* WHAT TO PRODUCE
Word for word, return the lines from the top of the listing to the line containing "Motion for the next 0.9", both ends included, and no others.

* PROVIDED ENTRIES
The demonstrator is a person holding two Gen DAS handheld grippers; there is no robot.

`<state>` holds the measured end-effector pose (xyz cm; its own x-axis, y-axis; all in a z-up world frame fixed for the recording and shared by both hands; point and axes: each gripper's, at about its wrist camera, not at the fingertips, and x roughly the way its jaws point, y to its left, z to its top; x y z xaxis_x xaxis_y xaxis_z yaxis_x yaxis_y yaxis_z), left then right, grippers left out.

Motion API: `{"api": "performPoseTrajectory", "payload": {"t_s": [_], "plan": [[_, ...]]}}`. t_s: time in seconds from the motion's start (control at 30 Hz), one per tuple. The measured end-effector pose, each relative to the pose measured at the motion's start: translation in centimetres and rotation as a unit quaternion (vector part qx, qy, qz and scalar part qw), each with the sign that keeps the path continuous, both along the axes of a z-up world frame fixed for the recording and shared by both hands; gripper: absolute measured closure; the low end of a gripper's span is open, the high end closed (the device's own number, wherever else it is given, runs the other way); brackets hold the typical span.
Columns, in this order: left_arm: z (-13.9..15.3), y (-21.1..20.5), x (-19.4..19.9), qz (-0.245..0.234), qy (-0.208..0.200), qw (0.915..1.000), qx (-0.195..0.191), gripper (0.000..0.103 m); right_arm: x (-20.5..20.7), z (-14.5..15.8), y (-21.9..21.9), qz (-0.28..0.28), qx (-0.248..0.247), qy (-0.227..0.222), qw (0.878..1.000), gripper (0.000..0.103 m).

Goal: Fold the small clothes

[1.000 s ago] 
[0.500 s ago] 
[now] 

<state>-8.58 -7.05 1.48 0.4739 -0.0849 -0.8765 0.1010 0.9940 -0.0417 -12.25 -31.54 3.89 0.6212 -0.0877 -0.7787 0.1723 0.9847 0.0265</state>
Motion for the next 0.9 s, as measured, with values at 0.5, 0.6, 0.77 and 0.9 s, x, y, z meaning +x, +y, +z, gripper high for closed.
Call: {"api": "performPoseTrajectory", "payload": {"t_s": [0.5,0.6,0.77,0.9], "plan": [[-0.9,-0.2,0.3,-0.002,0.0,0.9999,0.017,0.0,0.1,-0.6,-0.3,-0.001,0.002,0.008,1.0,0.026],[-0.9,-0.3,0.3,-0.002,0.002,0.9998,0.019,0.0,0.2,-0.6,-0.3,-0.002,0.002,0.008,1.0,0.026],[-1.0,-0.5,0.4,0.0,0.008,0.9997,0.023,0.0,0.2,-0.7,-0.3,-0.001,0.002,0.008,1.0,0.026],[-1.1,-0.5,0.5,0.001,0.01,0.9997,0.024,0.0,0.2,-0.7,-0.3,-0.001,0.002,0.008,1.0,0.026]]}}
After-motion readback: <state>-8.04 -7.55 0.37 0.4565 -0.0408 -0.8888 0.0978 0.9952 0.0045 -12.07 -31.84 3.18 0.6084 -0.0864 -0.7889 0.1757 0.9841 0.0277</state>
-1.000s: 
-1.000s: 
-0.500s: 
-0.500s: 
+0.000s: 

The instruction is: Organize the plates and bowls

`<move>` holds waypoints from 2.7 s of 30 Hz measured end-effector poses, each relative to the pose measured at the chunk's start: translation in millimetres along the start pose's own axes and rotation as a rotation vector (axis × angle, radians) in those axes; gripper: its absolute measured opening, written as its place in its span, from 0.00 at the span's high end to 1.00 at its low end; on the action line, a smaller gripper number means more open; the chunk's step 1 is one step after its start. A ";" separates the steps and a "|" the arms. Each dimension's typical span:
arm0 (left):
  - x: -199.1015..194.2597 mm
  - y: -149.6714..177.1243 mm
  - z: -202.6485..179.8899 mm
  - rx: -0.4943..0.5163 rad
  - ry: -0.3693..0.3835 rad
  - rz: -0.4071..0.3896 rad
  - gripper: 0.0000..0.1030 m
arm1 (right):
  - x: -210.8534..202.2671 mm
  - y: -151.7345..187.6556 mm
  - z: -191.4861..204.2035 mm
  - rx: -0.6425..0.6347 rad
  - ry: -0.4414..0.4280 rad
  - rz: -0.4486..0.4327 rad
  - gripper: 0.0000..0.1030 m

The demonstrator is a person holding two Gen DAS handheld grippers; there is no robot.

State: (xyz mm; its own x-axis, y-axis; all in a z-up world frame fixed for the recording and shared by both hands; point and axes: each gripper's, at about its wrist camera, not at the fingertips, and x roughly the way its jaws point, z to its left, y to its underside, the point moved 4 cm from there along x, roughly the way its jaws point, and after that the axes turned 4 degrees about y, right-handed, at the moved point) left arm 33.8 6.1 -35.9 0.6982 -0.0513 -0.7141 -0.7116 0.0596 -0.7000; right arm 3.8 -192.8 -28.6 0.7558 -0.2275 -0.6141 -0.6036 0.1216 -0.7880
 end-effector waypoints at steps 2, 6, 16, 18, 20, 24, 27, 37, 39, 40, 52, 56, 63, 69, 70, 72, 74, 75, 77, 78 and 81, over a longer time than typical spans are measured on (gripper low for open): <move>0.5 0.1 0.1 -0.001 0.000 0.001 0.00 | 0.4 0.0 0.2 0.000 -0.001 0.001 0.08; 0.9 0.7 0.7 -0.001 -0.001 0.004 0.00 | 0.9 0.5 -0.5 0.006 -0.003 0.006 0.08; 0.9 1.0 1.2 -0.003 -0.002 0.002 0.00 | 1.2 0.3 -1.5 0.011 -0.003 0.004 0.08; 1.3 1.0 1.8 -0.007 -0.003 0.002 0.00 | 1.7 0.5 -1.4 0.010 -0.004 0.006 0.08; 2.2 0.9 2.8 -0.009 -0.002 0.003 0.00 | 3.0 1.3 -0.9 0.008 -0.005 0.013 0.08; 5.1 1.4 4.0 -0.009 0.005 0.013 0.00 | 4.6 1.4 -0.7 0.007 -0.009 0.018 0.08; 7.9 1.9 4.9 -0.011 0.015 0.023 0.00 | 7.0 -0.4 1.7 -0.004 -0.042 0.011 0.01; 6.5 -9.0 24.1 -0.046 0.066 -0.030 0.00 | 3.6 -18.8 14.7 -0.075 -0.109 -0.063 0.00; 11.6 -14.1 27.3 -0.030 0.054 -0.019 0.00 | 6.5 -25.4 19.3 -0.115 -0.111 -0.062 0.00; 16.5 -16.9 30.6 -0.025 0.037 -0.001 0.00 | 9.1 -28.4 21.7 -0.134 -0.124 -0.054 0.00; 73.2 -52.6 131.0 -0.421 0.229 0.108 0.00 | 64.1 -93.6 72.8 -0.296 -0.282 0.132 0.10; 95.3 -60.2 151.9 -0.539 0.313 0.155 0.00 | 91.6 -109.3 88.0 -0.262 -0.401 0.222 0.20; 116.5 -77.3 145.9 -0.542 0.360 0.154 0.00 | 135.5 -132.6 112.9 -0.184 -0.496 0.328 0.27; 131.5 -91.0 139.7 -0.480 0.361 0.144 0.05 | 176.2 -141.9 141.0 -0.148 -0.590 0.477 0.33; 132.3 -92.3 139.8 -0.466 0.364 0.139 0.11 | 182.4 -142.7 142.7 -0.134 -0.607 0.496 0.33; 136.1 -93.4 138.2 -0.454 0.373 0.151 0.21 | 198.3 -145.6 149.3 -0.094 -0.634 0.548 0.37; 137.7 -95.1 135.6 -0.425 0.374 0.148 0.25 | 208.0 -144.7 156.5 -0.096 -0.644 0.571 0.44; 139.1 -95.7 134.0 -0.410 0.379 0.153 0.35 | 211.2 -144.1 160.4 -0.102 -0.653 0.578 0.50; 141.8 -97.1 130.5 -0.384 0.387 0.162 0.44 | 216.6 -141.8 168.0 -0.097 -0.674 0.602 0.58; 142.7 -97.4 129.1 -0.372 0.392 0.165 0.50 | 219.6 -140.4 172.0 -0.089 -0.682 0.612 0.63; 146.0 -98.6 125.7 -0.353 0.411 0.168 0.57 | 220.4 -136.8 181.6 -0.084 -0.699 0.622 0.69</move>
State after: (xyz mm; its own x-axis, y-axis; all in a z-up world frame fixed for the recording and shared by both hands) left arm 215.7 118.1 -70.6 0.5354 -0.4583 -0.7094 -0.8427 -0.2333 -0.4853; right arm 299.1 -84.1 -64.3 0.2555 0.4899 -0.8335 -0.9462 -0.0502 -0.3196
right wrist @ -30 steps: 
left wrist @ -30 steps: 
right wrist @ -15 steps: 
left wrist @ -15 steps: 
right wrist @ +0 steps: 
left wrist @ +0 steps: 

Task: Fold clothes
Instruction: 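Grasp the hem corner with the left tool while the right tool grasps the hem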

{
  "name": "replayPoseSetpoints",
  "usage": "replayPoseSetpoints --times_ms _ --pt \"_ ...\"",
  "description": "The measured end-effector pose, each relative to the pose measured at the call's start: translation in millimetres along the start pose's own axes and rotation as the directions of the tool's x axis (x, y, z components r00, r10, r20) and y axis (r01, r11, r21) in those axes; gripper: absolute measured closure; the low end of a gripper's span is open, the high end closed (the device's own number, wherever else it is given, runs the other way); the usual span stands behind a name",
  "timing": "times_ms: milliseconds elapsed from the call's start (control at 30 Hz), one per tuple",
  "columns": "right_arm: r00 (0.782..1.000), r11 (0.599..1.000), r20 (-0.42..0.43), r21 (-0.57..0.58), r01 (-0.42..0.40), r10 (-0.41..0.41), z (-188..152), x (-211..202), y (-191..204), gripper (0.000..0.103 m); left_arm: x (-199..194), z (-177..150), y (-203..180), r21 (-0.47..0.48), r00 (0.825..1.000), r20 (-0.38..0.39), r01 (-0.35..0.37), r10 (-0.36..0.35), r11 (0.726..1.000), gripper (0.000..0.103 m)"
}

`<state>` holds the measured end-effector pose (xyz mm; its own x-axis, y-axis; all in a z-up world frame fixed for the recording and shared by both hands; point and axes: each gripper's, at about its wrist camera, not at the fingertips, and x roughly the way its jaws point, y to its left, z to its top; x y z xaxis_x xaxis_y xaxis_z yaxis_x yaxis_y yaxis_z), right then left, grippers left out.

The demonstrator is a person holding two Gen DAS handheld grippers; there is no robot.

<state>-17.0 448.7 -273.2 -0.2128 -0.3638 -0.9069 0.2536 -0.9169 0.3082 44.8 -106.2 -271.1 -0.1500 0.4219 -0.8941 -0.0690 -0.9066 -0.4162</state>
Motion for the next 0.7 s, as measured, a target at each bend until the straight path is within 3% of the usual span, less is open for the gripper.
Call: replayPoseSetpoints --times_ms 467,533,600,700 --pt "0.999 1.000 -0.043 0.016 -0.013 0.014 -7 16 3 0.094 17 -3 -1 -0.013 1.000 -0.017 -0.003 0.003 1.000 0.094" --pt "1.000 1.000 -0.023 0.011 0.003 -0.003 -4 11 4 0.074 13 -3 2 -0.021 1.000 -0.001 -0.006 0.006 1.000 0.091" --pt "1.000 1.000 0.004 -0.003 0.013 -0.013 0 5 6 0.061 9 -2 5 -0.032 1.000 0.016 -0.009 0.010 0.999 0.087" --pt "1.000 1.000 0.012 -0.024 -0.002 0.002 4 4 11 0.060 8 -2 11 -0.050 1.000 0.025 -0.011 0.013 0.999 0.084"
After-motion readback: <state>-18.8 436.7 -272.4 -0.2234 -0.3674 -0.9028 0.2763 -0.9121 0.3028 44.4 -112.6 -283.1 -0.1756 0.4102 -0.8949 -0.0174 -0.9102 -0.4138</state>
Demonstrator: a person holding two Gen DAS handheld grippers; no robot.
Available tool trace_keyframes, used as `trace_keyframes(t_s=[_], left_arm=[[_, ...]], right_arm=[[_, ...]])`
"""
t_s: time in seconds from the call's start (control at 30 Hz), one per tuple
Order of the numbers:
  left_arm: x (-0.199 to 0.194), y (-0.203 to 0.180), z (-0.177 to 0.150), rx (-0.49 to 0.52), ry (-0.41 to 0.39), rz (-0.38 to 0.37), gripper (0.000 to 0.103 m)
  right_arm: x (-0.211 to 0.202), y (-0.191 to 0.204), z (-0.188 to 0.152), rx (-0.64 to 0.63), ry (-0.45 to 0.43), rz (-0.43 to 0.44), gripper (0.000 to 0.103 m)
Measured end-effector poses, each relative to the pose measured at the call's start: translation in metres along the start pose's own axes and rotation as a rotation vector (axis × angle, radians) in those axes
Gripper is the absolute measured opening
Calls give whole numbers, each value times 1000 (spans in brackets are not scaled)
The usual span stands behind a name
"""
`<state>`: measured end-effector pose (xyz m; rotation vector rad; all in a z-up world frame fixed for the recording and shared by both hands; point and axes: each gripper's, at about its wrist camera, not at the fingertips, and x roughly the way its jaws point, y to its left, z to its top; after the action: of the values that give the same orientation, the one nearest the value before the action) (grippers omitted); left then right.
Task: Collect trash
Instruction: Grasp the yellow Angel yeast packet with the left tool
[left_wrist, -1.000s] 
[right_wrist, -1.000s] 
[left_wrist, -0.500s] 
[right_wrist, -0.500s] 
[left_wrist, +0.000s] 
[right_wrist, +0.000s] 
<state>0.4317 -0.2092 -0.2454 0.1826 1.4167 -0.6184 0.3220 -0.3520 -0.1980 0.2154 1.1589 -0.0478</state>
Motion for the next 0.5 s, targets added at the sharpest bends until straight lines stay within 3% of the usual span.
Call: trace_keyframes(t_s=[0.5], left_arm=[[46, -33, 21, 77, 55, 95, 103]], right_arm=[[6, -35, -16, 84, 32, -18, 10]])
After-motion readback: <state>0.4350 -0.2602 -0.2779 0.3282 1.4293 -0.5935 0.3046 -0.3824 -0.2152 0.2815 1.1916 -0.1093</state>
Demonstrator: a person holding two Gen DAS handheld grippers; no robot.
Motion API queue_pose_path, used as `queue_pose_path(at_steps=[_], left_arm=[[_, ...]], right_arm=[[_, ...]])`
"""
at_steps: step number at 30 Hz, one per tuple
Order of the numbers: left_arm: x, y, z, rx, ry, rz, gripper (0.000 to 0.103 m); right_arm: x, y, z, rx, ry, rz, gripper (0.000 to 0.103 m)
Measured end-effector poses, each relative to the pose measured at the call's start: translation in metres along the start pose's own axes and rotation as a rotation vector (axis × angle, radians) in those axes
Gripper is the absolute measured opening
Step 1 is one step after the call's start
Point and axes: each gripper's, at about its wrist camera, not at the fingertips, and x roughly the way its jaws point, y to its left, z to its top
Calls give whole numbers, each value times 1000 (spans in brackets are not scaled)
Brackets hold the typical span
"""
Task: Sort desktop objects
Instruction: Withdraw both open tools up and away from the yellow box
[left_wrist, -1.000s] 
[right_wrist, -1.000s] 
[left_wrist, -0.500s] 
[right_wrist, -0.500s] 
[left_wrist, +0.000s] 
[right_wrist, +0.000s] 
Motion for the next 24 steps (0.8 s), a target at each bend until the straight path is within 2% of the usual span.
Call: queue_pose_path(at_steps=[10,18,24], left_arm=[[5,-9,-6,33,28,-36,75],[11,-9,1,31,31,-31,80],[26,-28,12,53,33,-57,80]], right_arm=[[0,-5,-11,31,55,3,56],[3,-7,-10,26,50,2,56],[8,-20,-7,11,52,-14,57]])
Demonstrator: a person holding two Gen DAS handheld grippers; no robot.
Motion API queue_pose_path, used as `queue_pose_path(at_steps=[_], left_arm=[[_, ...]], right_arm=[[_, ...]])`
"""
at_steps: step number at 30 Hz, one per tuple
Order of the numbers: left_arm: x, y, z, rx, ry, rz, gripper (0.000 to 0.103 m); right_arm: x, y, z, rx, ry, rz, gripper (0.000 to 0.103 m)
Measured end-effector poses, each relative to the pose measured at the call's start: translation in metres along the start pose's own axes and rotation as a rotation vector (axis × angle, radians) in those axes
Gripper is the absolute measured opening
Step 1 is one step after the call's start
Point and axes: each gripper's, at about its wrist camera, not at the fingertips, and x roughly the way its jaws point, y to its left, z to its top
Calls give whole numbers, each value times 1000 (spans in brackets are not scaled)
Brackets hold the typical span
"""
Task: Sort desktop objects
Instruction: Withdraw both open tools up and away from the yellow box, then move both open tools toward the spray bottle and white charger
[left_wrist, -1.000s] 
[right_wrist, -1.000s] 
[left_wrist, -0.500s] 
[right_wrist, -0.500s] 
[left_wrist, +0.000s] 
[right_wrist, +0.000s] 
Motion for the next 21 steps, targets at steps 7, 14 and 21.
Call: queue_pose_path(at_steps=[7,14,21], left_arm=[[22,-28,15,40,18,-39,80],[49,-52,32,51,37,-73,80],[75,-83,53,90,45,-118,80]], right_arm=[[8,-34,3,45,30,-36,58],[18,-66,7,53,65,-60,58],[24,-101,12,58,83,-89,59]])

* EXERCISE ANSWER
The demonstrator is a person holding two Gen DAS handheld grippers; there is no robot.

`<state>` holds the measured end-effector pose (xyz cm; its own x-axis, y-axis; all in a z-up world frame fixed for the recording and shared by both hands; point and axes: each gripper's, at about its wrist camera, not at the fingertips, and x roughly the way its jaws point, y to its left, z to its top; x y z xaxis_x xaxis_y xaxis_z yaxis_x yaxis_y yaxis_z), left then right, grippers left out.

Motion API: `{"api": "performPoseTrajectory", "payload": {"t_s": [_], "plan": [[_, ...]]}}`. t_s: time in seconds from the motion's start (control at 30 Hz), one per tuple. The measured end-effector pose, each relative to the pose measured at the motion's start: translation in centimetres and rotation as a unit quaternion (vector part qx, qy, qz and scalar part qw), each with the sign that keeps the path continuous, both along the axes of a z-up world frame fixed for the recording and shared by both hands; gripper: absolute measured closure; the low end of a gripper's span is open, the high end closed (the device's own number, wherever else it is given, runs the other way); brackets hold the typical span.
Columns, in this order: left_arm: z (-13.9..15.3), y (-21.1..20.5), x (-19.4..19.9), qz (-0.245..0.234), qy (-0.208..0.200), qw (0.915..1.000), qx (-0.195..0.191), gripper (0.000..0.103 m); right_arm: x (-20.5..20.7), z (-14.5..15.8), y (-21.9..21.9), qz (-0.28..0.28), qx (-0.248..0.247), qy (-0.227..0.222), qw (0.878..1.000), gripper (0.000..0.103 m).

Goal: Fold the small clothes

[1.000 s ago] 
[0.500 s ago] 
[now] 

<state>-8.58 -7.05 1.48 0.4739 -0.0849 -0.8765 0.1010 0.9940 -0.0417 -12.25 -31.54 3.89 0.6212 -0.0877 -0.7787 0.1723 0.9847 0.0265</state>
Motion for the next 0.9 s, as measured, with values at 0.5, 0.6, 0.77 and 0.9 s, x, y, z meaning +x, +y, +z, gripper high for closed.

The exercise concludes with this answer.